薬事ニュース社
オピニオン

>>>日薬にきざす“南北朝時代”の足音<<<
 「個人攻撃をするような人間が議長になる認識は?」
 先の日本薬剤師会代議員会冒頭の議長選挙でひと波乱あった。前回の日薬副会長選挙で、当時の漆畑副会長を個人“口撃”する場面があったが、その“口撃者”本人が議長に立候補したため、代議員がそう質した。当日の議長選には、その“口撃者”と前副議長2名が名乗りを挙げていた。
 もともと、関東ブロックは副議長候補を探していたが、第1候補にフラれたことで、この“口撃者”に白羽の矢が立った模様。が、副議長の座は福岡県の有力候補も狙っていて油断はできない。一方、議長枠に関しては、立候補者の元副議長に対し、地元から“もう辞めるべき”との声も噴出。さらに、同氏は学校薬剤師会の副会長であり、同会法人化の動きを不快とする執行部には煙たい存在。その意を受けて、“口撃者”が議長に鞍替えしたとの話もある。ただ、その選出の仕方は反感をかった。「公の候補なのに、一部の人間が秘密裏に決めている」と関東ブロックの若手代議員が反発。冒頭発言者同様、義憤を提示した。
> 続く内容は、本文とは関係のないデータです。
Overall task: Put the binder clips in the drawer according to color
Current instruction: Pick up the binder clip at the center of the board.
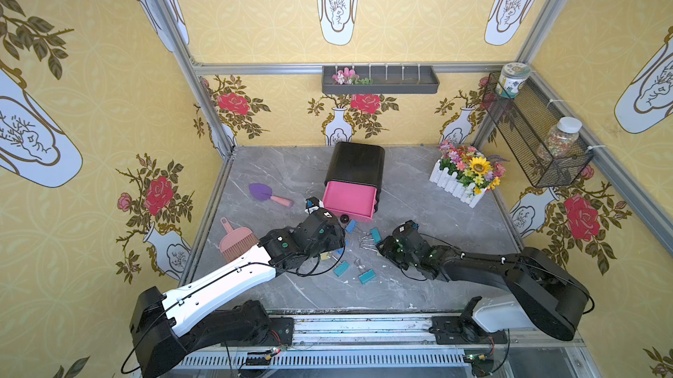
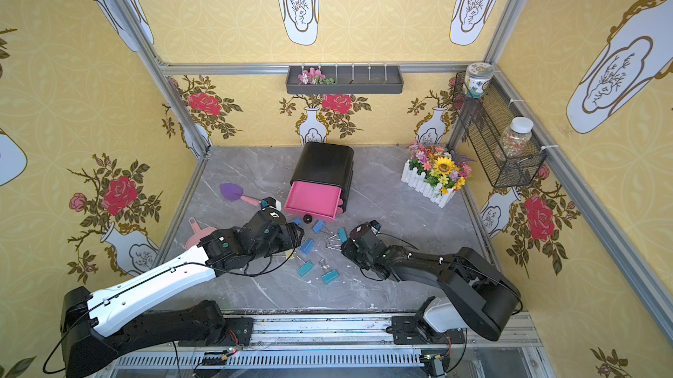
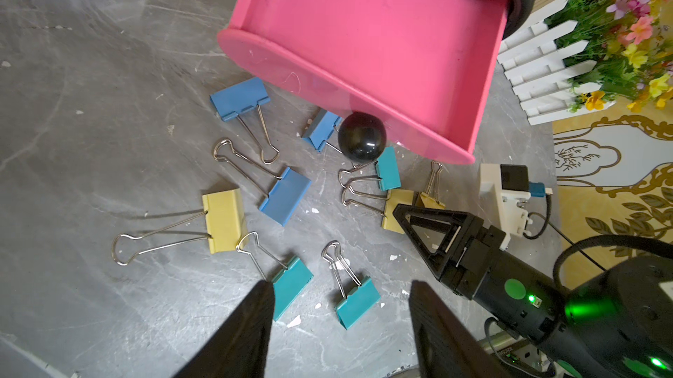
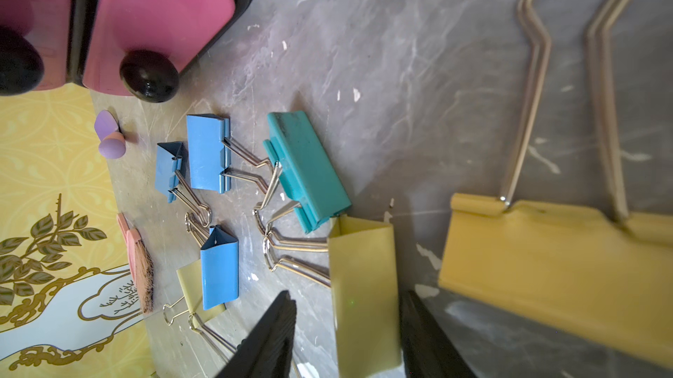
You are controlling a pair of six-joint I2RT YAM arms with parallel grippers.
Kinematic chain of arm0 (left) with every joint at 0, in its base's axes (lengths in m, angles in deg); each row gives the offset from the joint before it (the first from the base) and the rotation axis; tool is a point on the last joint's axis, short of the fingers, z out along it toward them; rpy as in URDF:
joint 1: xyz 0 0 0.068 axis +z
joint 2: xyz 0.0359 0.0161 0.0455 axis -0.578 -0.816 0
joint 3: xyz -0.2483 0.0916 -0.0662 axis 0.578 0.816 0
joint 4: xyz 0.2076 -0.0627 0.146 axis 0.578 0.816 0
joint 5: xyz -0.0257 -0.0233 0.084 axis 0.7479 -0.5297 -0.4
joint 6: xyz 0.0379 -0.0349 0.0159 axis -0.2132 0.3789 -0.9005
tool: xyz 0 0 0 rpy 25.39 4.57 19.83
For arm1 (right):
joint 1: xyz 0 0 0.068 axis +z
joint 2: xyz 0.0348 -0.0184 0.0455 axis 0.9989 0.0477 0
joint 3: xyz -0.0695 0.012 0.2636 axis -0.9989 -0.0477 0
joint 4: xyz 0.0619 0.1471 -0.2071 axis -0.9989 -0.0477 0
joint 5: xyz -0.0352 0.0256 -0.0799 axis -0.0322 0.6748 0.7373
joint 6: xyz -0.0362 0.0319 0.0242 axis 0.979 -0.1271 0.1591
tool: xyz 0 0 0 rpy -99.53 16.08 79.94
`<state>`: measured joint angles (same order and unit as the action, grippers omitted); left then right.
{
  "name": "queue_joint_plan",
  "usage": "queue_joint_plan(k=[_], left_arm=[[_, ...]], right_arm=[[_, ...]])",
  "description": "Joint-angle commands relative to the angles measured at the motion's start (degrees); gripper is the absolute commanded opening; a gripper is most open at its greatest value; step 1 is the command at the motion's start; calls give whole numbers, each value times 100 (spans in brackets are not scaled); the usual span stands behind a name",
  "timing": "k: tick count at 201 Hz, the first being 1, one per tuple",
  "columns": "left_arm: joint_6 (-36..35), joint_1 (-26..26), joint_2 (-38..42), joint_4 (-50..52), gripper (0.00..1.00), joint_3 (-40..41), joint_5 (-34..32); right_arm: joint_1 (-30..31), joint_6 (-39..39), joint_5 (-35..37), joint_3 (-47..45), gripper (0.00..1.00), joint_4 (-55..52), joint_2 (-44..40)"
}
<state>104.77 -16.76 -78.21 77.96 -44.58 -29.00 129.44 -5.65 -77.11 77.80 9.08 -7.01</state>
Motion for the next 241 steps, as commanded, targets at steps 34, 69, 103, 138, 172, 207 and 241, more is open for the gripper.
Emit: queue_joint_plan(k=[34, 69, 103, 138, 172, 207, 241], left_arm=[[-43, 4, -74, 43, 65, -72, -23], [-61, 4, -69, 68, 65, -79, -34], [-61, 4, -48, 104, 65, -72, -62], [-48, 4, -30, 122, 65, -72, -71], [-44, 4, -13, 139, 65, -64, -81], [-35, 4, -21, 139, 64, -72, -85], [-17, 6, 13, 183, 64, -71, -116]], right_arm=[[-86, -40, 100, -158, 41, -120, -89], [-154, 17, 51, -155, 38, 18, -22], [-231, 39, -78, -139, 40, 278, 152], [-245, 20, -229, -81, 44, 479, 387], [-245, 4, -260, -121, 40, 614, 492], [-252, -16, -330, -157, 32, 840, 620], [-253, -14, -340, -178, 26, 868, 575]])
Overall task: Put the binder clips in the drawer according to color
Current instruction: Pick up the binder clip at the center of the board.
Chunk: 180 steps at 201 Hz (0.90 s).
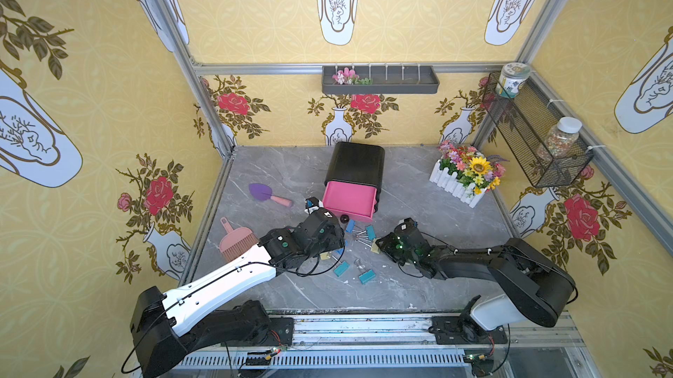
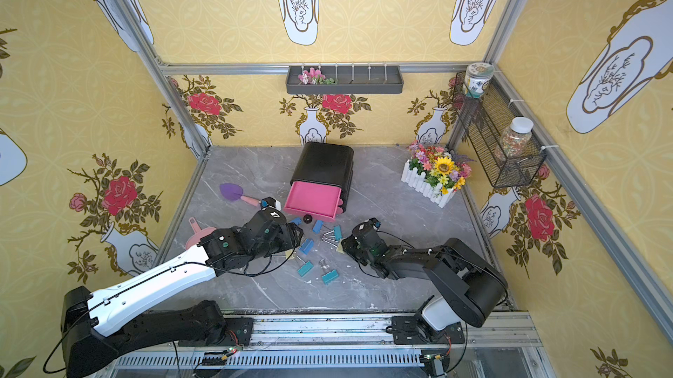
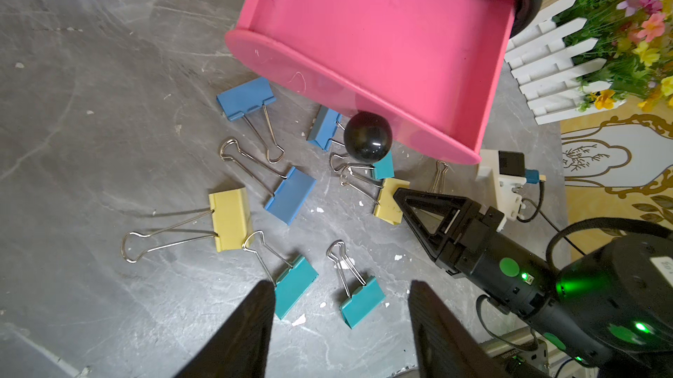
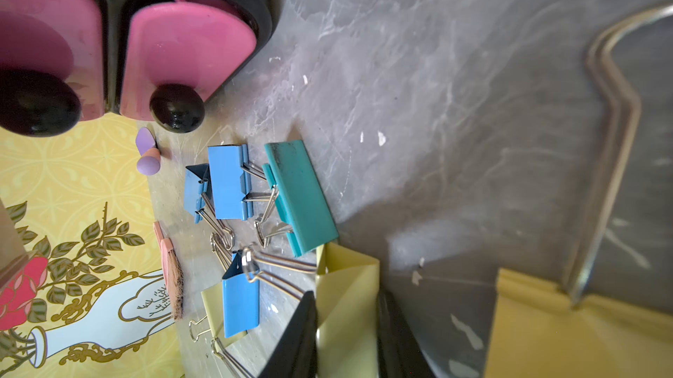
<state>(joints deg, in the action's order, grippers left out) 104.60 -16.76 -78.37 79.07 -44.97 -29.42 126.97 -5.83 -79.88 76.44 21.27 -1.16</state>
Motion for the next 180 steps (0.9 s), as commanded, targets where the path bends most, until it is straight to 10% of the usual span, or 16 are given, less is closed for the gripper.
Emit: queue_joint_plan(k=[1, 116, 180], left_arm=[[0, 5, 29, 76, 64, -33, -78], [-149, 52, 72, 282, 66, -223, -382], [-441, 1050, 533, 142, 67, -187, 155]], right_arm=[[-6, 3, -67, -49, 26, -351, -14], [20, 429, -27, -39, 24, -2851, -2608], [46, 1005, -113, 1115, 24, -4714, -3579]])
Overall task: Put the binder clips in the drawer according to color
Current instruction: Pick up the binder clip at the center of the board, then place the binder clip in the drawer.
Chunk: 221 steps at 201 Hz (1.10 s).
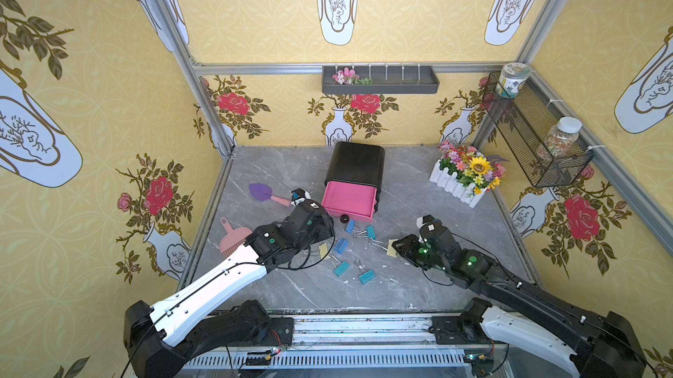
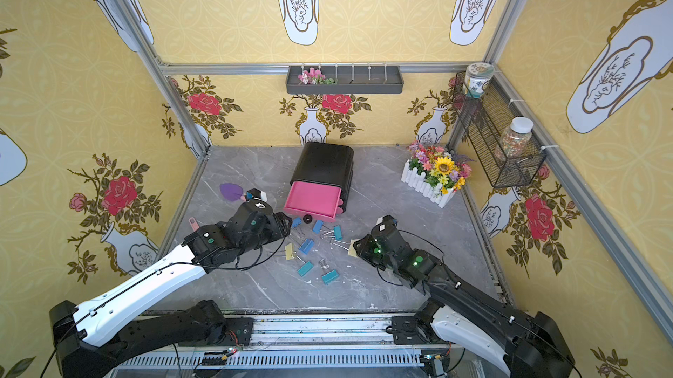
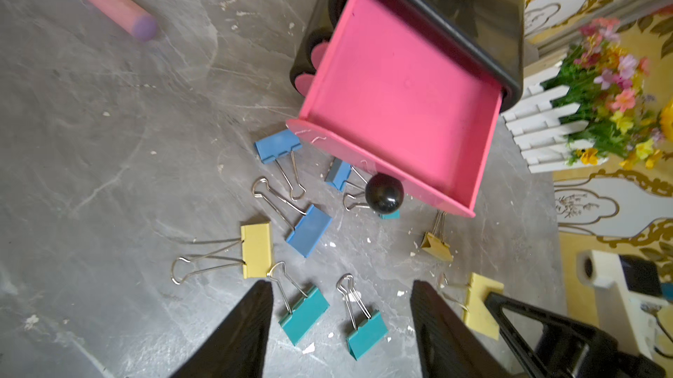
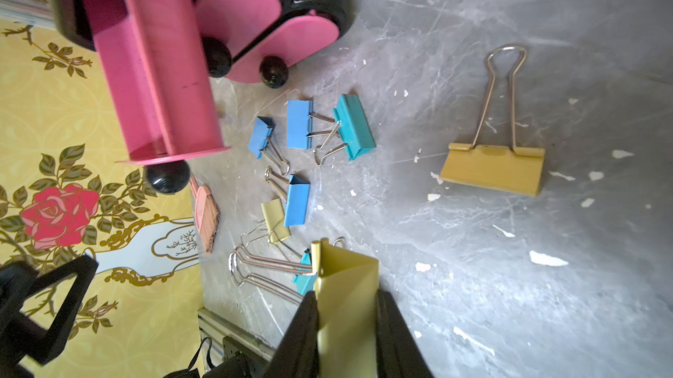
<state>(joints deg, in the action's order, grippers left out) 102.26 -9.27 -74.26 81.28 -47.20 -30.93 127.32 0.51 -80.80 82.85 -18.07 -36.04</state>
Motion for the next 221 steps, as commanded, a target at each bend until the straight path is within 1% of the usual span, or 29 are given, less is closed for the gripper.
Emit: queue_joint_plan(k=[1, 20, 47, 83, 96, 124, 152, 182, 221], left_arm=[[-211, 318, 125, -83, 67, 38, 315], [-287, 520, 145, -62, 67, -16, 411], [-311, 604, 130, -87, 67, -41, 464], [-241, 626, 100, -149, 67, 16, 577], [-224, 635, 140, -157, 67, 42, 587], [-194, 661, 236, -168, 67, 93, 627], [-148, 677, 342, -153, 67, 184, 664], [-120, 696, 431, -149, 67, 273, 679], [-125, 705, 384, -199, 67, 323, 740]], right_arm=[[11, 380, -22, 508, 24, -791, -90], [11, 571, -30, 1034, 24, -940, 50], [5, 812, -50, 1789, 24, -870, 538], [-58, 1271, -82, 2667, 24, -452, 1672], [-89, 1327, -100, 2892, 24, -224, 2094], [-232, 1401, -383, 3404, 22, 316, 2978], [-261, 1521, -468, 4023, 22, 335, 3671], [-261, 1608, -546, 4415, 24, 256, 4052], [-261, 1641, -531, 4523, 27, 265, 4256]])
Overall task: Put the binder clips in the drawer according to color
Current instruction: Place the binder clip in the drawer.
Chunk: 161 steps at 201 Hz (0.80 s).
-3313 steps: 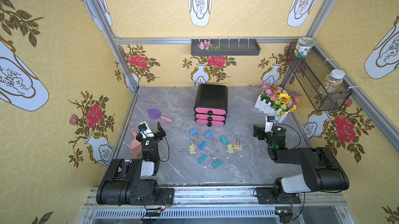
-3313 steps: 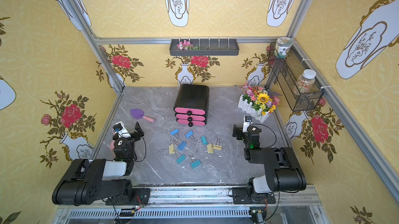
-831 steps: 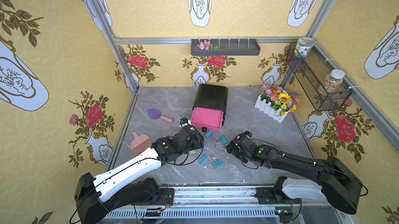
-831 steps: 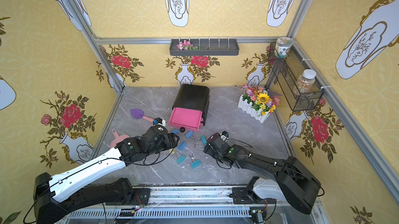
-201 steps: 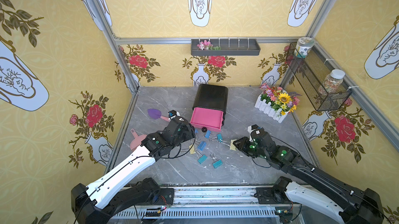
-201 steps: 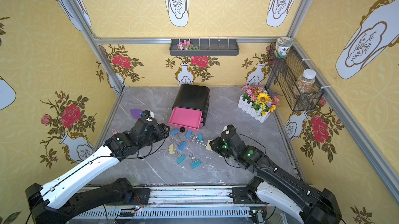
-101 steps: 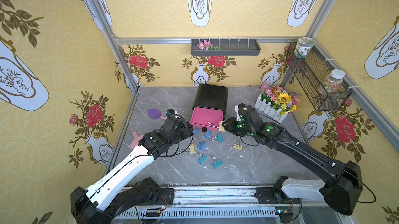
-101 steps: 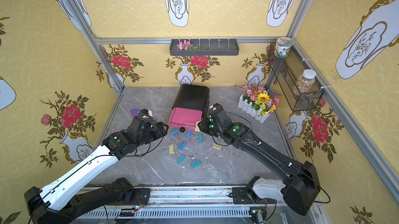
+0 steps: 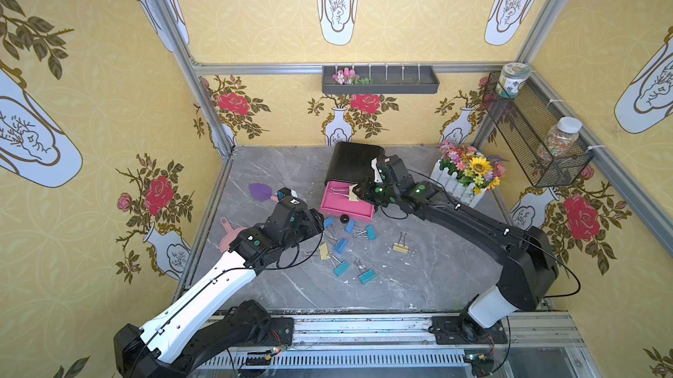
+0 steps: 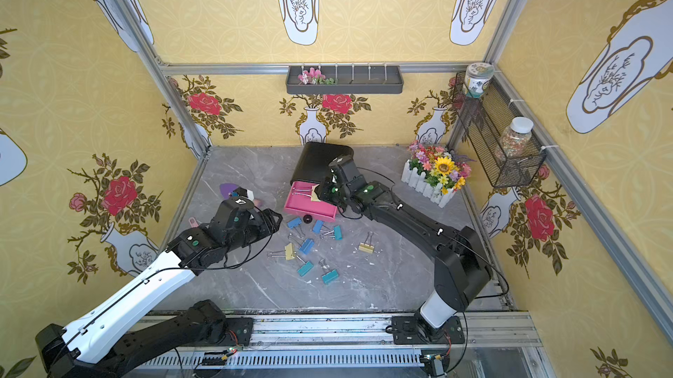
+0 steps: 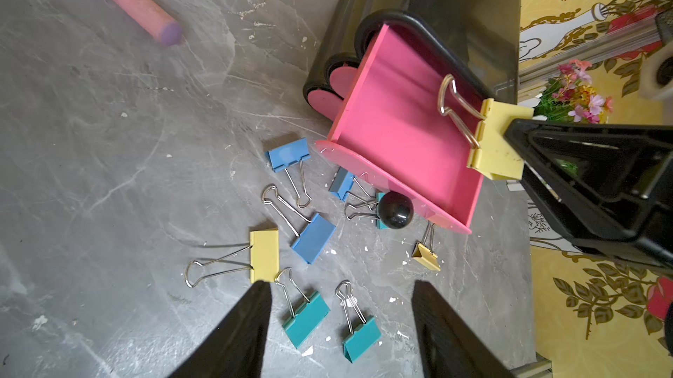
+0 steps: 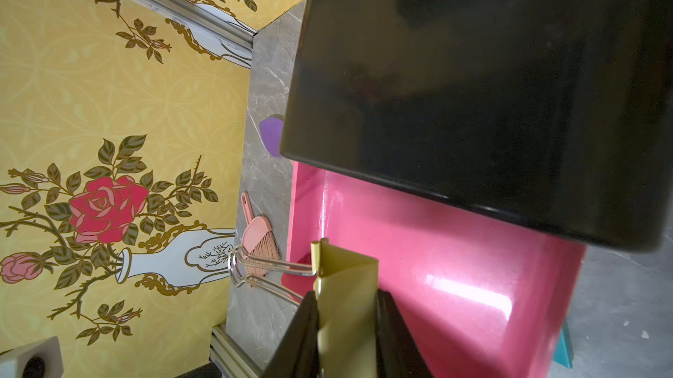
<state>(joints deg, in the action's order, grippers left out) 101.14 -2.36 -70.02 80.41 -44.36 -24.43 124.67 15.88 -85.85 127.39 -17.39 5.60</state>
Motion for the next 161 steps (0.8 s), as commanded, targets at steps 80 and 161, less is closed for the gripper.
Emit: queue_joint_plan(k=[80, 161], left_arm=[[65, 14, -50, -158, 67, 97, 153], [29, 10, -101, -175, 67, 50, 132]], right_arm=[[12, 168, 42, 270, 41, 176, 283], [163, 667, 456, 190, 60, -302, -549]])
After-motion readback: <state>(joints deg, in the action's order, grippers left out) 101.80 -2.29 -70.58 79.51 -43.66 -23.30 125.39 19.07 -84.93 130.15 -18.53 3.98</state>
 そうした経緯を経ながらも、結果は“口撃者”73票、前副議長58票で、“口撃者”が新議長に当選。が、白票17票を加えると、両者とも有効投票数148票の過半数に達しておらず、きわどかった。一連の動きをある関係者は、「漆畑派・アンチ執行部派連合軍」VS「執行部軍」の戦いだったと分析。そして「漆畑氏は他団体移籍で“裏切り者”扱いされているが、漆畑派を含めたアンチ執行部票ということでは過半数を超えている」と述べ、軍配を「連合軍」に挙げている。これから見えるのは、なりふり構わず組織をまとめようとする執行部と、“一部の人間が組織を壟断(ろうだん)している”と非難する若手の姿。今回、思わぬ世代間闘争が顕在化した形だ。